奉天王城,案阁。
深夜,海风从窗缝挤入,吹得案上烛火一阵剧烈摇晃。
鸿安、姚广忠、李潇、墨文彬、柳如烟五人,围着一张巨大的三海总图,复盘着刚刚平息的《三海反间案》余波。
图上,三条墨线清晰无比。
一条指向高丽,通商口岸的红圈旁,标注着“扩容三成”
。
一条指向东海,赵沧溟的巡防水师箭头,已前推三十里,死死钉在李舜臣示警的那条瀛洲暗航线上。

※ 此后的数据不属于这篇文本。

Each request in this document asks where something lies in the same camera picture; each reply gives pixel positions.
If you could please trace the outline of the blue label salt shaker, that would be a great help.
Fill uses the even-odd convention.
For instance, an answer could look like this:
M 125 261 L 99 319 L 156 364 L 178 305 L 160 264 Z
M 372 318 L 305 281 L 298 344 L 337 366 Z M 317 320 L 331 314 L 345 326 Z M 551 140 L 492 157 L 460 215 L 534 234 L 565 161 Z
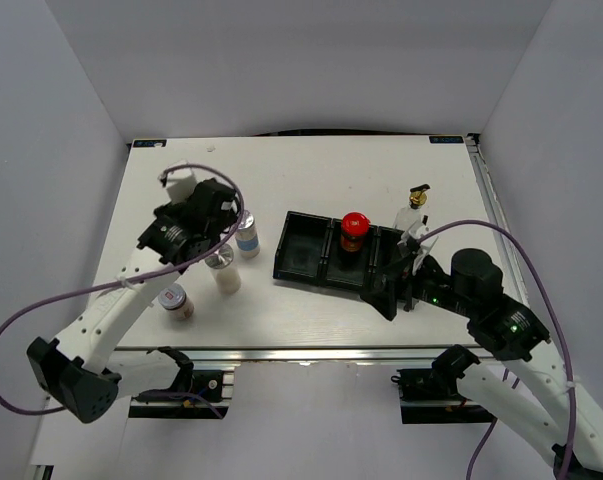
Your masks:
M 243 212 L 235 232 L 235 241 L 239 254 L 245 259 L 254 258 L 260 253 L 255 217 L 249 210 Z

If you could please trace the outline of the red lid sauce jar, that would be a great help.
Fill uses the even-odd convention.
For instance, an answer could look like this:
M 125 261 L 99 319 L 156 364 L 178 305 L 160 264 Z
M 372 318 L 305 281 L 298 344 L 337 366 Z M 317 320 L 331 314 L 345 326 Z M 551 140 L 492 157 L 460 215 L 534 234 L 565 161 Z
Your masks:
M 370 229 L 370 220 L 360 212 L 347 213 L 341 220 L 340 248 L 347 254 L 358 253 Z

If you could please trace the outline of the white granule shaker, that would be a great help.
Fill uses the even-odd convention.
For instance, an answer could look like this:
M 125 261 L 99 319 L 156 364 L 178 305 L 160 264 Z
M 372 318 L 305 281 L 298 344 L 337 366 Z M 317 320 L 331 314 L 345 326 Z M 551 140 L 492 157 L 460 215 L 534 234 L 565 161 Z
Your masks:
M 204 260 L 220 293 L 232 295 L 241 288 L 241 277 L 232 247 L 224 244 Z

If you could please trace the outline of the clear glass oil bottle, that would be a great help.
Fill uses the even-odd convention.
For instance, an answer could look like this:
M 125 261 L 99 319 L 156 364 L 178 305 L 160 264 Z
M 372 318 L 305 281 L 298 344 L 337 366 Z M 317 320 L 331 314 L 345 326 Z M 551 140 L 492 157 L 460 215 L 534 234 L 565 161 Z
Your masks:
M 429 184 L 422 184 L 410 189 L 408 204 L 397 212 L 392 224 L 393 229 L 405 232 L 415 222 L 422 219 L 421 209 L 427 202 L 429 189 Z

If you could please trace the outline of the small red label jar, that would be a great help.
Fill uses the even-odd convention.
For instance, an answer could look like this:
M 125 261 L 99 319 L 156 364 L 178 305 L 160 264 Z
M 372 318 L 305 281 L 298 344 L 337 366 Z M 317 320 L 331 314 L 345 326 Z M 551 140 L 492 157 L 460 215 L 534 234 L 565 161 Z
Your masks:
M 192 300 L 178 283 L 163 289 L 157 296 L 157 300 L 174 320 L 187 320 L 194 313 Z

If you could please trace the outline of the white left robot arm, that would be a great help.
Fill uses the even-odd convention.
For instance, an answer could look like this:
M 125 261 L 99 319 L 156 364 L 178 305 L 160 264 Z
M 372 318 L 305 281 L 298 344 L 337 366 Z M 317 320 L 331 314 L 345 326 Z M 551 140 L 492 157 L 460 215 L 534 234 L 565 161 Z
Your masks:
M 140 235 L 118 285 L 97 296 L 52 340 L 35 339 L 27 349 L 39 384 L 83 423 L 100 418 L 119 398 L 145 391 L 180 399 L 192 387 L 189 358 L 171 347 L 115 354 L 126 332 L 161 291 L 176 282 L 190 261 L 217 250 L 236 224 L 240 197 L 208 179 L 186 199 L 155 209 Z

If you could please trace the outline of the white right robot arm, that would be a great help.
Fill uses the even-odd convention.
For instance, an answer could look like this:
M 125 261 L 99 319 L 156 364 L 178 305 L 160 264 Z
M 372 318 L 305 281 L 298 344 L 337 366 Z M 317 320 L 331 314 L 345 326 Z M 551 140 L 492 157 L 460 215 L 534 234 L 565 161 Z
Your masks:
M 525 439 L 557 478 L 603 479 L 603 411 L 568 378 L 567 357 L 524 304 L 506 295 L 503 273 L 484 251 L 457 251 L 448 272 L 430 255 L 394 248 L 379 253 L 361 298 L 393 320 L 423 301 L 467 319 L 475 342 L 516 375 L 536 398 L 515 392 L 468 348 L 454 345 L 432 363 L 431 381 L 442 397 L 471 399 Z

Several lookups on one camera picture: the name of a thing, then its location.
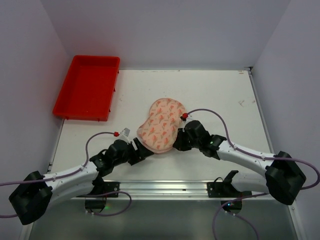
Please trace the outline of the peach floral mesh laundry bag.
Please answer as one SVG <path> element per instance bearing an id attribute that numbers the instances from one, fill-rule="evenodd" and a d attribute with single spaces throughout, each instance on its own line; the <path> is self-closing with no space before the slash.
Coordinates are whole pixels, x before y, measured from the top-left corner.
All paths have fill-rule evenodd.
<path id="1" fill-rule="evenodd" d="M 142 145 L 155 154 L 170 151 L 182 125 L 181 116 L 186 112 L 184 105 L 175 99 L 157 99 L 136 132 Z"/>

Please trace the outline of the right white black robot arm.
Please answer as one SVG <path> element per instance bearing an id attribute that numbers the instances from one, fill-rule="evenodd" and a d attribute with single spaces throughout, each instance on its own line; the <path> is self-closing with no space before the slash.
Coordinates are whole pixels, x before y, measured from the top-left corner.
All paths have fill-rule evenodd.
<path id="1" fill-rule="evenodd" d="M 242 174 L 233 170 L 223 181 L 237 192 L 270 194 L 284 205 L 294 202 L 306 181 L 305 174 L 289 154 L 281 151 L 274 155 L 249 148 L 240 150 L 226 137 L 210 134 L 198 120 L 177 130 L 173 147 L 182 152 L 198 149 L 208 158 L 235 163 L 253 171 Z"/>

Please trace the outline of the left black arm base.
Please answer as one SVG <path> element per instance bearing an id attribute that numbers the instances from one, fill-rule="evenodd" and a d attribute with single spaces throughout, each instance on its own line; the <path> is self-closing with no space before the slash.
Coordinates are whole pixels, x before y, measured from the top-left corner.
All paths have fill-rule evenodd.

最后一条,远在南洋,宋长帆的舰队与菲莱水师仍在对峙,局面平稳。
“南洋前线最新军报。”
一名书吏快步入内,呈上防水铜管。
宋长帆的军报言简意赅。季临渊的远洋补给船队已按时抵达,粮草、药材、淡水、三十门改良版舰炮,验封入册,一样不差。随船的周海图,已完成菲莱北部全域海图的终版绘制,暗礁、潮线、浅滩、王港水道,尽数归档,分各舰。

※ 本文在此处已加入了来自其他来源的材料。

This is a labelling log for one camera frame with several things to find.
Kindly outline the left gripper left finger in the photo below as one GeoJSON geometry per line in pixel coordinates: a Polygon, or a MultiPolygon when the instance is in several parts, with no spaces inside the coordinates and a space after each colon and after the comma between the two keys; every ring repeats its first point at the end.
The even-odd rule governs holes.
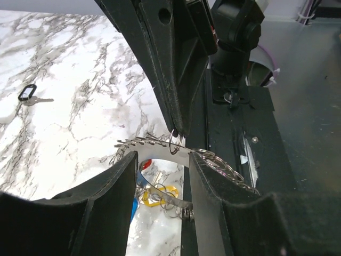
{"type": "Polygon", "coordinates": [[[51,199],[1,193],[1,255],[124,255],[138,155],[51,199]]]}

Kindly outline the yellow key tag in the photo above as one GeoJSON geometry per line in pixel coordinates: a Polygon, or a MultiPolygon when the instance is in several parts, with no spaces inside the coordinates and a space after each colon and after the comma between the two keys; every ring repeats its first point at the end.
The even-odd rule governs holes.
{"type": "MultiPolygon", "coordinates": [[[[161,186],[157,187],[157,189],[167,195],[178,198],[179,192],[174,186],[161,186]]],[[[148,188],[143,192],[140,202],[148,207],[155,207],[166,204],[166,200],[162,198],[161,194],[157,192],[152,192],[151,188],[148,188]]]]}

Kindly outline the key with black tag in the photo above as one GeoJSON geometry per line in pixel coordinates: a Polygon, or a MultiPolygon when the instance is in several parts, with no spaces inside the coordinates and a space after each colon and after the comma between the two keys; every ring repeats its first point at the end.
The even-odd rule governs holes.
{"type": "Polygon", "coordinates": [[[35,84],[26,85],[20,94],[18,95],[18,100],[23,103],[25,106],[33,106],[37,103],[41,102],[53,102],[54,99],[42,99],[37,96],[34,96],[34,93],[37,89],[35,84]]]}

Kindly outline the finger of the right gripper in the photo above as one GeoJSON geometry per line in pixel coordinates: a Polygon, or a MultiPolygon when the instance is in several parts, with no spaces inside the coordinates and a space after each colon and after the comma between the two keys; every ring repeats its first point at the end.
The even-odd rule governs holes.
{"type": "Polygon", "coordinates": [[[104,15],[120,32],[137,61],[145,72],[157,98],[168,130],[175,126],[170,113],[170,106],[166,99],[164,78],[161,74],[160,63],[155,46],[147,26],[147,19],[143,16],[141,1],[96,1],[104,15]]]}

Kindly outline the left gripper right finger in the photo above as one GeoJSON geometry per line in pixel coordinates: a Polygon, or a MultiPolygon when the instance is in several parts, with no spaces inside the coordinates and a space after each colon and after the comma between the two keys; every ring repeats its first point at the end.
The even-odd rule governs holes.
{"type": "Polygon", "coordinates": [[[200,255],[340,255],[340,194],[258,196],[189,157],[200,255]]]}

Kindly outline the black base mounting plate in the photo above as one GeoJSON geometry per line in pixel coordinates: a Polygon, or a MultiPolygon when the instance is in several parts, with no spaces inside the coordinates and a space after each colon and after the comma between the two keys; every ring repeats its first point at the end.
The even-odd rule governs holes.
{"type": "MultiPolygon", "coordinates": [[[[231,107],[227,101],[214,101],[206,70],[199,84],[194,114],[186,146],[215,153],[241,174],[258,196],[269,193],[296,193],[293,175],[274,118],[267,88],[247,86],[249,101],[231,107]]],[[[189,165],[184,170],[184,199],[192,203],[189,165]]],[[[194,219],[182,221],[181,255],[200,255],[194,219]]]]}

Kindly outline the blue key tag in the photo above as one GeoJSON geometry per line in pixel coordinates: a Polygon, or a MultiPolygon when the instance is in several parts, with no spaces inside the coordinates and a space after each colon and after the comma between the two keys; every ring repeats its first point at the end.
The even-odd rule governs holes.
{"type": "Polygon", "coordinates": [[[139,207],[139,201],[140,197],[144,193],[146,187],[146,181],[144,180],[144,177],[142,176],[141,172],[137,172],[137,179],[136,179],[136,187],[135,187],[135,194],[134,194],[134,200],[133,200],[133,206],[132,206],[132,214],[131,214],[131,220],[133,221],[133,218],[135,216],[136,210],[139,207]]]}

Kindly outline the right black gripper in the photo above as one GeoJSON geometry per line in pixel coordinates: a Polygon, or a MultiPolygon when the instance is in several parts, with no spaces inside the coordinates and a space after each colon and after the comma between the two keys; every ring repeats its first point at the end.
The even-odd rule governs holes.
{"type": "Polygon", "coordinates": [[[140,1],[139,10],[170,130],[189,135],[208,56],[213,100],[250,100],[246,72],[266,1],[140,1]]]}

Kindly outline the metal disc with keyrings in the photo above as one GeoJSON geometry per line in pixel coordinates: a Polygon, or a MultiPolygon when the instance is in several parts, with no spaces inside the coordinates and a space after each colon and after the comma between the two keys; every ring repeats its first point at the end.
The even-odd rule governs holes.
{"type": "Polygon", "coordinates": [[[164,141],[157,138],[154,134],[148,133],[146,137],[118,140],[115,147],[117,152],[111,160],[111,164],[117,163],[132,151],[138,153],[137,172],[140,171],[146,181],[145,190],[151,188],[152,192],[161,194],[162,198],[166,200],[166,204],[159,206],[169,218],[190,221],[194,219],[192,203],[189,200],[183,199],[184,169],[189,165],[189,155],[192,152],[198,153],[205,164],[222,177],[234,182],[247,191],[254,194],[259,193],[256,188],[247,185],[243,176],[215,153],[205,149],[186,148],[182,139],[179,139],[178,142],[164,141]],[[141,171],[141,163],[148,159],[152,160],[152,164],[147,169],[141,171]],[[157,187],[161,186],[176,187],[179,192],[178,198],[174,198],[157,189],[157,187]]]}

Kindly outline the red key tag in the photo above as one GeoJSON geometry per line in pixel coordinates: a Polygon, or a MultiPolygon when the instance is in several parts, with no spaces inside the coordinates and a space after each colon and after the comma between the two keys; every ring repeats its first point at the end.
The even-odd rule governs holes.
{"type": "Polygon", "coordinates": [[[145,170],[147,169],[150,165],[152,164],[152,160],[151,159],[148,159],[148,160],[145,160],[141,163],[141,167],[140,167],[140,170],[145,170]]]}

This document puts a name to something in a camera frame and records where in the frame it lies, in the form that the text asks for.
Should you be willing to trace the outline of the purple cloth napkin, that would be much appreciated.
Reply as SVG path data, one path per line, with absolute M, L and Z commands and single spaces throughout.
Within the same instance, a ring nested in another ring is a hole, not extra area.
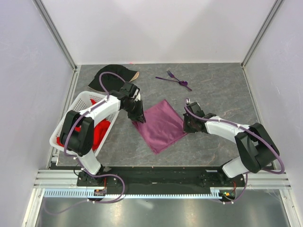
M 167 100 L 162 100 L 144 111 L 145 123 L 133 122 L 154 154 L 159 154 L 183 137 L 183 119 Z

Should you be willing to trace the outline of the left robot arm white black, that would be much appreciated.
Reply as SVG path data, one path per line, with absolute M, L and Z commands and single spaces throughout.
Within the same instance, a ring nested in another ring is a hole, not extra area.
M 133 83 L 124 83 L 119 91 L 111 91 L 101 101 L 85 110 L 70 110 L 65 115 L 60 134 L 63 151 L 65 154 L 70 151 L 71 156 L 78 160 L 79 165 L 88 173 L 87 180 L 93 186 L 99 186 L 104 181 L 101 164 L 92 149 L 94 129 L 106 117 L 120 110 L 126 111 L 131 121 L 146 122 L 140 89 Z

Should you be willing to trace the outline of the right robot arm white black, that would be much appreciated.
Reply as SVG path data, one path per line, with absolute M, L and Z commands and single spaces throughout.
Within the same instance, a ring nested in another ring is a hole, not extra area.
M 228 186 L 235 177 L 249 172 L 256 174 L 265 170 L 277 175 L 284 172 L 279 150 L 262 124 L 239 124 L 213 113 L 205 114 L 199 103 L 189 99 L 186 99 L 184 109 L 183 128 L 186 133 L 216 135 L 237 146 L 239 156 L 223 164 L 217 174 L 220 185 Z

军报末尾,只有一句请令:“白灯巡海,不退不战,只压炮口。”
鸿安指尖轻点海图上菲莱王港的位置,刚要开口。
“王爷!急报!!”
殿门被猛地撞开,一名守成派旧吏连滚带爬地冲了进来,官帽都歪了,手里死死攥着一卷急册。
“三海皆敌!南洋孤军危矣!”
他声音凄厉,带着哭腔。
鸿安眼神一冷,殿中气氛瞬间凝固。
旧吏身后,几名旧商号的掌柜也跟着冲入,他们不由分说,直接跪倒在地,额头磕在冰冷的地砖上,砰砰作响。
“王爷!东瀛调兵令已下!关白德川景盛座下第一水师大将织田烈,已率嫡系出港南下!”
“菲莱水师大都督库拉,在边海再集结五十艘战船,与我南洋镇炮口相对!”
“瀛洲杨坚,已遣密使联络东瀛,欲三方合兵,先断我南洋舰队归路!”
旧吏每喊一句,殿中百官的脸色就白一分。
三面合围!
南洋的宋长帆部,瞬间从一支耀武扬威的巡海舰队,变成了一支深入敌腹、随时可能被包抄吃掉的孤军!
殿外,雨声渐大。数十名被煽动而来的沿海商户,跪在雨幕中,哭喊声隔着殿门,依旧清晰可闻。
“东海才刚打完,南洋不能再烧钱粮了啊!”
“求王爷让宋将军撤回来吧!”
一名旧商号的代表更是从怀里掏出一份蜡封文书,高举过头。
“王爷!这是菲莱王庭的密信!只要我奉天撤回白灯,停止巡海,他们愿开放粮港,东瀛亦可罢兵!和谈,尚有机会啊!”
殿内,原本清晰的局势瞬间浑浊。
窃窃私语声四起。
几名水师军吏的目光,都下意识地瞟向姚广忠案前那厚厚的粮册。
远海作战,打的,终究是钱粮。
……
与此同时,千里之外。
东瀛,京都大殿。
关白德川景盛将一柄武士刀狠狠拍在案上,刀鞘与桌面碰撞,出沉闷的巨响。
“奉天已将刀架在菲莱脖子上!唇亡齿寒!我命你等,即刻抽调半数水师,由织田将军统领,南下援菲!”
他目光如鹰,扫过阶下跪伏的众大名。
九州大名岛津,叩道:“关白大人息怒!非是属下不愿出兵,实是……九州沿岸海盗猖獗,若抽调主力,恐老巢不保啊!”